Your copy should hold only the lines from the one with "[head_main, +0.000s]" to the one with "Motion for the", both included, each exactly as it stands below, with no pictures.
Start of STORED DATA
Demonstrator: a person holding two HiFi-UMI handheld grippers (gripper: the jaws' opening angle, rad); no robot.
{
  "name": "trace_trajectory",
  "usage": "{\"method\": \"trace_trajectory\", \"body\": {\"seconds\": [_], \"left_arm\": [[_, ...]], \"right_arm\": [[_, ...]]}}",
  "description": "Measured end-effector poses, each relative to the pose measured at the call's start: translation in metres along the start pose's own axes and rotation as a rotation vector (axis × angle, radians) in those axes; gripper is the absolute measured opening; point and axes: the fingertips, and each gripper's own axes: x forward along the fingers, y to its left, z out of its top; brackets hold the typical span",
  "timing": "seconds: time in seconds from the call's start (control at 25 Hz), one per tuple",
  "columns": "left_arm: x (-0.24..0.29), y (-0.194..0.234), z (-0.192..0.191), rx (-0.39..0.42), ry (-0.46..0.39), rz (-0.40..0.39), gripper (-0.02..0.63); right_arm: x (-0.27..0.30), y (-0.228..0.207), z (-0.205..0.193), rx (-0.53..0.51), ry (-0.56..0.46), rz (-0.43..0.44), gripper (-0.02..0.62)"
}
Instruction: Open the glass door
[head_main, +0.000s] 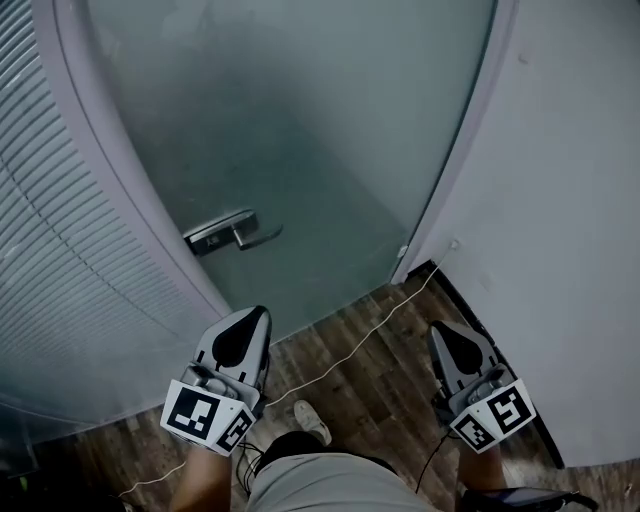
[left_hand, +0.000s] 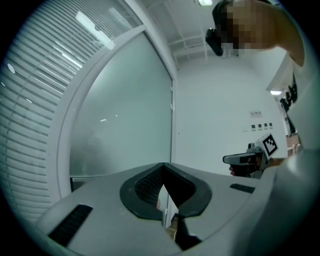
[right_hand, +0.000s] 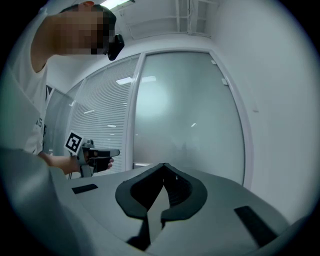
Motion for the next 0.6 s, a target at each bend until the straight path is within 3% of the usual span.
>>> {"method": "trace_trajectory", "body": {"seconds": [0.32, 0.6], "left_arm": [[0.017, 0.088, 0.027, 0.011, -0.029, 0.114, 0.0], [0.013, 0.127, 0.009, 0.0, -0.007, 0.192, 0.0]], "right_arm": [[0.119, 0.012, 0.016, -0.038, 0.024, 0.162, 0.0], [0.195, 0.028, -0.001, -0.024, 0.04, 0.303, 0.002]]}}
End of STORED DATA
(WORKED SOLUTION):
[head_main, +0.000s] 
[left_hand, +0.000s] 
[right_hand, +0.000s] 
Motion for the next 0.6 s, a target at each bend until the straight path is within 3% of the usual span.

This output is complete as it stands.